==== DATA FOR ANALYSIS
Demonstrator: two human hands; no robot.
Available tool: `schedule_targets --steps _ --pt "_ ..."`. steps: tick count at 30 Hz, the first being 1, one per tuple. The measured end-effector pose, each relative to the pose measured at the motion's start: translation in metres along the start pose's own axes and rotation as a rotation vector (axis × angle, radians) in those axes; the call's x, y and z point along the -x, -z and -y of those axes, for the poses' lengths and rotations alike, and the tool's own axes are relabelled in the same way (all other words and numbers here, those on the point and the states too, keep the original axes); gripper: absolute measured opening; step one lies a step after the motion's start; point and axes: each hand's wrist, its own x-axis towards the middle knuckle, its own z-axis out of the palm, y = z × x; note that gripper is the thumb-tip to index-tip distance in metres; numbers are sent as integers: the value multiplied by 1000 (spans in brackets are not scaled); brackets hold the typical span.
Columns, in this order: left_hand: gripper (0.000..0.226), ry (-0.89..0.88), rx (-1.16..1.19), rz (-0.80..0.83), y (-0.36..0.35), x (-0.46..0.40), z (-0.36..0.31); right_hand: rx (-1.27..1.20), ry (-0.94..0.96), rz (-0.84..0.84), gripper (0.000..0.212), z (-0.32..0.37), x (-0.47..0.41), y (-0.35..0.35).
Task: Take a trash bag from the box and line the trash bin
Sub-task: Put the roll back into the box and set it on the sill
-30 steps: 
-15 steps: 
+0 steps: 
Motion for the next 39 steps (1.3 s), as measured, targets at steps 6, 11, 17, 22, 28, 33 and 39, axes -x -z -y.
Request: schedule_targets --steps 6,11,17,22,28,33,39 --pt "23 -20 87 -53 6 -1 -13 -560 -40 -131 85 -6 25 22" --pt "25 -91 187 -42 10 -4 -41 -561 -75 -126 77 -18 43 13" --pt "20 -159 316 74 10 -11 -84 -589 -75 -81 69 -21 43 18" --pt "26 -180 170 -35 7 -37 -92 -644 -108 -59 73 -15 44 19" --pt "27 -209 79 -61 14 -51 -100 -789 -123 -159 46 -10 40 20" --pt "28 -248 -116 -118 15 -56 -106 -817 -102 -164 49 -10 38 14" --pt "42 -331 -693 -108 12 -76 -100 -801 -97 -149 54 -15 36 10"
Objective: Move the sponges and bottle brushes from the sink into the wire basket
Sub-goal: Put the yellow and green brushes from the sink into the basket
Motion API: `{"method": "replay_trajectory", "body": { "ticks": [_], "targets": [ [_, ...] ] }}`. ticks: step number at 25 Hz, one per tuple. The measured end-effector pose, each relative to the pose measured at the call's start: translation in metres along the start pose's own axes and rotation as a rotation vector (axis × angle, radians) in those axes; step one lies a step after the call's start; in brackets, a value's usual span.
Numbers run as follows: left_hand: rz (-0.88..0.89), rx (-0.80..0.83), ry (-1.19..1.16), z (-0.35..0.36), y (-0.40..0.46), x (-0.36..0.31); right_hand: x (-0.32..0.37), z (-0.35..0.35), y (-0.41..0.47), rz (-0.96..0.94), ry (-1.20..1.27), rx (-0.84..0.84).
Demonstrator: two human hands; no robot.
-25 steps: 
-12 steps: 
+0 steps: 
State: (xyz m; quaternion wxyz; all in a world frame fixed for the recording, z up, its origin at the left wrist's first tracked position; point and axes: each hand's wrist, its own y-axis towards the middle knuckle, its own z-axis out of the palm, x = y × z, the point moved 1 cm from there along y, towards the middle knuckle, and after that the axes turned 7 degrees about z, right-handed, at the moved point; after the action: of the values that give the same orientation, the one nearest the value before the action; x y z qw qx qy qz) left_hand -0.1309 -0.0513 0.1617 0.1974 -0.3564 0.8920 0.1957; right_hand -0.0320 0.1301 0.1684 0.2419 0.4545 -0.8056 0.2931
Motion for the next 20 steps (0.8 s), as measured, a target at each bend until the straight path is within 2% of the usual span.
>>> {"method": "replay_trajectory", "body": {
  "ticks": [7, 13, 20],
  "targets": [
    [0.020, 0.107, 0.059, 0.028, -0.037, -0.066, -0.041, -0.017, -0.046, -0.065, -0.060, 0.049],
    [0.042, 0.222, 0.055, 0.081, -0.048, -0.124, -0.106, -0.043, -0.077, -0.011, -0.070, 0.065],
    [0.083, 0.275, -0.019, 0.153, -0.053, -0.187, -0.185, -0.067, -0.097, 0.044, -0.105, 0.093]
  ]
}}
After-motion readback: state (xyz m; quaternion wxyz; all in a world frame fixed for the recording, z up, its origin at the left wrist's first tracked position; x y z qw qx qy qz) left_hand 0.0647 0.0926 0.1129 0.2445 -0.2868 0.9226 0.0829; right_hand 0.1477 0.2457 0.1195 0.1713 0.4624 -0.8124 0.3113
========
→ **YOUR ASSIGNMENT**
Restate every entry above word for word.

→ **SOLUTION TO THE EXERCISE**
Demonstrator: two human hands; no robot.
Available tool: `schedule_targets --steps _ --pt "_ ..."`. steps: tick count at 30 Hz, the first being 1, one per tuple. The measured end-effector pose, each relative to the pose measured at the motion's start: translation in metres along the start pose's own axes and rotation as a rotation vector (axis × angle, radians) in those axes; the call's x, y and z point along the -x, -z and -y of those axes, for the poses' lengths and rotations alike, and the tool's own axes are relabelled in the same way (all other words and numbers here, those on the point and the states too, keep the original axes); gripper: absolute measured opening; step one lies a step after the motion's start; point and axes: each hand's wrist, its own x-axis towards the middle knuckle, its own z-axis out of the palm, y = z × x; note that gripper is the thumb-tip to index-tip distance in metres; numbers are sent as integers: the value multiplied by 1000 (spans in brackets are not scaled); brackets hold the typical span.
Columns, in this order: left_hand: gripper (0.000..0.226), ry (-0.89..0.88), rx (-1.16..1.19), rz (-0.80..0.83), y (-0.36..0.35), x (-0.46..0.40), z (-0.36..0.31); right_hand: rx (-1.27..1.20), ry (-0.94..0.96), rz (-0.84..0.84), gripper (0.000..0.212), z (-0.32..0.37), x (-0.47..0.41), y (-0.35..0.35).
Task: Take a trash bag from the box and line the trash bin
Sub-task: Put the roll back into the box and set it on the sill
-30 steps: 
-15 steps: 
+0 steps: 
Motion for the next 39 steps (1.3 s), as measured, targets at steps 6, 11, 17, 22, 28, 33 and 39, axes -x -z -y.
Request: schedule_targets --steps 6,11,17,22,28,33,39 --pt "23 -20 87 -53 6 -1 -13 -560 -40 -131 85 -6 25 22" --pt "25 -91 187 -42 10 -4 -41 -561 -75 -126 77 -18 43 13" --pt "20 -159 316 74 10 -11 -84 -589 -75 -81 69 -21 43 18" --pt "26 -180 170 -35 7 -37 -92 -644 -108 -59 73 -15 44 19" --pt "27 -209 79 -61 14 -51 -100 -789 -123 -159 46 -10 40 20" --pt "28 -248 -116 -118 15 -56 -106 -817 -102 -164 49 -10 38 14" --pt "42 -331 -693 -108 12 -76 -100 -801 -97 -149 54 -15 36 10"
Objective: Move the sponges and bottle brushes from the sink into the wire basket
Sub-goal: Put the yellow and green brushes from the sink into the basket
Motion API: `{"method": "replay_trajectory", "body": { "ticks": [_], "targets": [ [_, ...] ] }}`. ticks: step number at 25 Hz, one per tuple. The measured end-effector pose, each relative to the pose measured at the call's start: translation in metres along the start pose's own axes and rotation as a rotation vector (axis × angle, radians) in those axes; step one lies a step after the call's start; in brackets, a value's usual span.
Numbers run as follows: left_hand: rz (-0.88..0.89), rx (-0.80..0.83), ry (-1.19..1.16), z (-0.35..0.36), y (-0.40..0.46), x (-0.36..0.31); right_hand: x (-0.32..0.37), z (-0.35..0.35), y (-0.41..0.47), rz (-0.96..0.94), ry (-1.20..1.27), rx (-0.84..0.84).
Demonstrator: two human hands; no robot.
-25 steps: 
-12 steps: 
+0 steps: 
State: (xyz m; quaternion wxyz; all in a world frame fixed for the recording, z up, its origin at the left wrist's first tracked position; point and axes: each hand's wrist, its own y-axis towards the middle knuckle, its own z-axis out of the palm, x = y × z, the point moved 1 cm from there along y, towards the middle knuckle, and after that the axes turned 7 degrees about z, right-handed, at the moved point; after the action: of the values that give the same orientation, the one nearest the value before the action; x y z qw qx qy qz) left_hand -0.1309 -0.0513 0.1617 0.1974 -0.3564 0.8920 0.1957; right_hand -0.0320 0.1301 0.1684 0.2419 0.4545 -0.8056 0.2931
Motion for the next 20 steps (0.8 s), as measured, a target at each bend until the straight path is within 2% of the usual span.
>>> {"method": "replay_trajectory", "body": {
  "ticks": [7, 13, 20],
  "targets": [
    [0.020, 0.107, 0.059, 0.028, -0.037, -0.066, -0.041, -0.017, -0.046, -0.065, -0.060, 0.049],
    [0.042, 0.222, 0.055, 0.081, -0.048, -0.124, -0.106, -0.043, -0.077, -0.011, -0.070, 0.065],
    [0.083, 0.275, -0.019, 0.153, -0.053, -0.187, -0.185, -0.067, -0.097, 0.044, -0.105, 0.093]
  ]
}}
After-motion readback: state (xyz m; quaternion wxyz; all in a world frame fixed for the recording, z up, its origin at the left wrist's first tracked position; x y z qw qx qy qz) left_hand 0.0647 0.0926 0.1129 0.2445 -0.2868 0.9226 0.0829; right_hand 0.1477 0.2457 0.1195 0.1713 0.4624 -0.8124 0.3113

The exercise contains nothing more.